If you expect low prefix sharing, then a trie may not be your best option.
Since you only load the lookup table once, at startup, and your goal is low memory footprint with "reasonable speed" for lookup, your best option is likely a sorted array and binary search for lookup.
First, you load the data into an array. Since you likely don't know the size up front, you load into an ArrayList
. You then extract the final array from the list.
Assuming you load 50 million 10 character strings, memory will be:
10 character string:
String: 12 byte header + 4 byte 'hash' + 4 byte 'value' ref = 24 bytes (aligned)
char[]: 12 byte header + 4 byte 'length' + 10 * 2 byte 'char' = 40 bytes (aligned)
Total: 24 + 40 = 64 bytes
Array of 50 million 10 character strings:
String[]: 12 byte header + 4 byte 'length' + 50,000,000 * 4 byte 'String' ref = 200,000,016 bytes
Values: 50,000,000 * 64 bytes = 3,200,000,000 bytes
Total: 200,000,016 + 3,200,000,000 = 3,400,000,016 bytes = 3.2 GB
You will need another copy of the String[]
when you convert the ArrayList<String>
to String[]
. The Arrays.sort()
operation may need 50% array size (~100,000,000 bytes) for temporary storage, but if ArrayList
is released for GC before you sort, that space can be reused.
So, total requirement is ~3.5 GB, just for the symbol table.
Now, if space is truly at a premium, you can squeeze that.

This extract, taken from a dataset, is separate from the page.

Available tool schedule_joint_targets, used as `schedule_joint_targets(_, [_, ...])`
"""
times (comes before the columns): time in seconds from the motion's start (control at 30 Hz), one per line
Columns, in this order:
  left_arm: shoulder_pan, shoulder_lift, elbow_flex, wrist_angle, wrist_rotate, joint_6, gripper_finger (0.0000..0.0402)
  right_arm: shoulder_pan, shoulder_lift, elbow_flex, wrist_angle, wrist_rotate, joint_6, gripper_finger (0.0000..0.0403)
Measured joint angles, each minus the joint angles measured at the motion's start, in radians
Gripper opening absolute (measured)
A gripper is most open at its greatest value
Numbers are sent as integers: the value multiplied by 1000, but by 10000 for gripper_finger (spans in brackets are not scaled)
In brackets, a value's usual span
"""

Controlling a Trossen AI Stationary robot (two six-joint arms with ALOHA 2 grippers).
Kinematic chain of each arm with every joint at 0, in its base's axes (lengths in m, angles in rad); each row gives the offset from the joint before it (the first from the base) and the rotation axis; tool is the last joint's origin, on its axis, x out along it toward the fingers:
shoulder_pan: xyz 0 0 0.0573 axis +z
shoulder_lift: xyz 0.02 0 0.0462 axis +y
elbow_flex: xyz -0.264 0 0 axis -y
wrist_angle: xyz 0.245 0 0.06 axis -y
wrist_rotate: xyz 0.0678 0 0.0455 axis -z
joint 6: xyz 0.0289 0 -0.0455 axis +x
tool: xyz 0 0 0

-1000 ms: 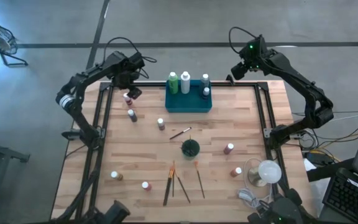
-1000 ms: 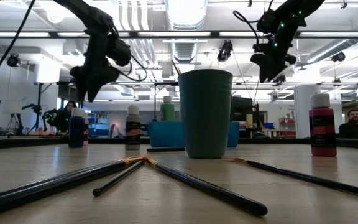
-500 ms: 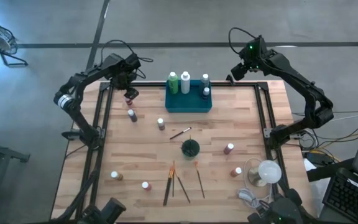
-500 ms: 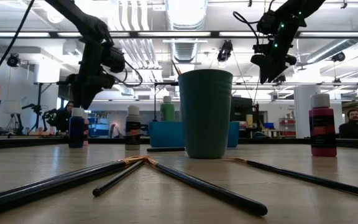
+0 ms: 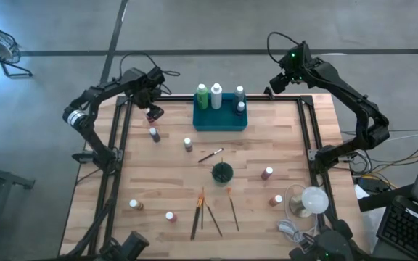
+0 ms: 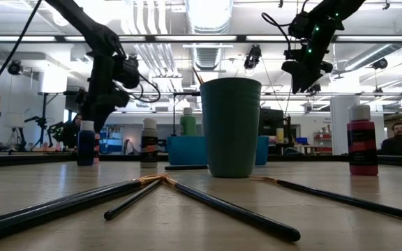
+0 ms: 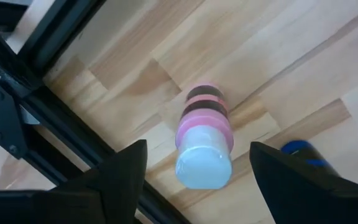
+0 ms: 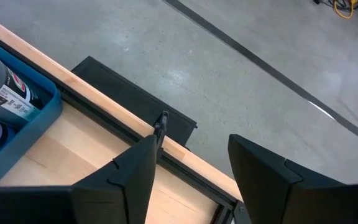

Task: Pick & Place Paint Supplies
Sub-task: Put the pink paint bottle into the blue bin

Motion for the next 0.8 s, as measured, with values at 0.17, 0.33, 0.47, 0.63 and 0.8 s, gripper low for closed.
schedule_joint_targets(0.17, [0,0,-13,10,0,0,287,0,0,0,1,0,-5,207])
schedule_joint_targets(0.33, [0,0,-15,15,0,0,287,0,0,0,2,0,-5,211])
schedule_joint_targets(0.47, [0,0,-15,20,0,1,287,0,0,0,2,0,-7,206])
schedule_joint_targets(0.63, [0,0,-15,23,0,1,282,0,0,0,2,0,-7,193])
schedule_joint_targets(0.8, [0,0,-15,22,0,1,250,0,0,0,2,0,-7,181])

As you can see, the String
itself adds an overhead of 24 bytes, out of the 64 bytes. You can make the symbol table use char[]
directly.
Also, if your strings are all US-ASCII
or ISO-8859-1
, you can convert the char[]
to a byte[]
, saving half the bytes.
Combined, that reduces the value size from 64 bytes to 32 bytes, and the total symbol table size from 3.2 GB to 1.8 GB, or roughly 2 GB during loading.
UPDATE
Assuming input list of strings are already sorted, below is example of how you do this. As an MCVE, it just uses a small static array as input, but you can easily read them from a file instead.
public class Test {
public static void main(String[] args) {
String[] wordsFromFile = { "appear", "attack", "cellar", "copper",
"erratic", "grotesque", "guitar", "guttural",
"kittens", "mean", "suit", "trick" };
List<byte[]> wordList = new ArrayList<>();
for (String word : wordsFromFile) // Simulating read from file
wordList.add(word.getBytes(StandardCharsets.US_ASCII));
byte[][] symbolTable = wordList.toArray(new byte[wordList.size()][]);
test(symbolTable, "abc");
test(symbolTable, "attack");
test(symbolTable, "car");
test(symbolTable, "kittens");
test(symbolTable, "xyz");
}
private static void test(byte[][] symbolTable, String word) {
int idx = Arrays.binarySearch(symbolTable,
word.getBytes(StandardCharsets.US_ASCII),
Test::compare);
if (idx < 0)
System.out.println("Not found: " + word);
else
System.out.println("Found : " + word);
}
private static int compare(byte[] w1, byte[] w2) {
for (int i = 0, cmp; i < w1.length && i < w2.length; i++)
if ((cmp = Byte.compare(w1[i], w2[i])) != 0)
return cmp;
return Integer.compare(w1.length, w2.length);
}
}
Output
Not found: abc
Found : attack
Not found: car
Found : kittens
Not found: xyz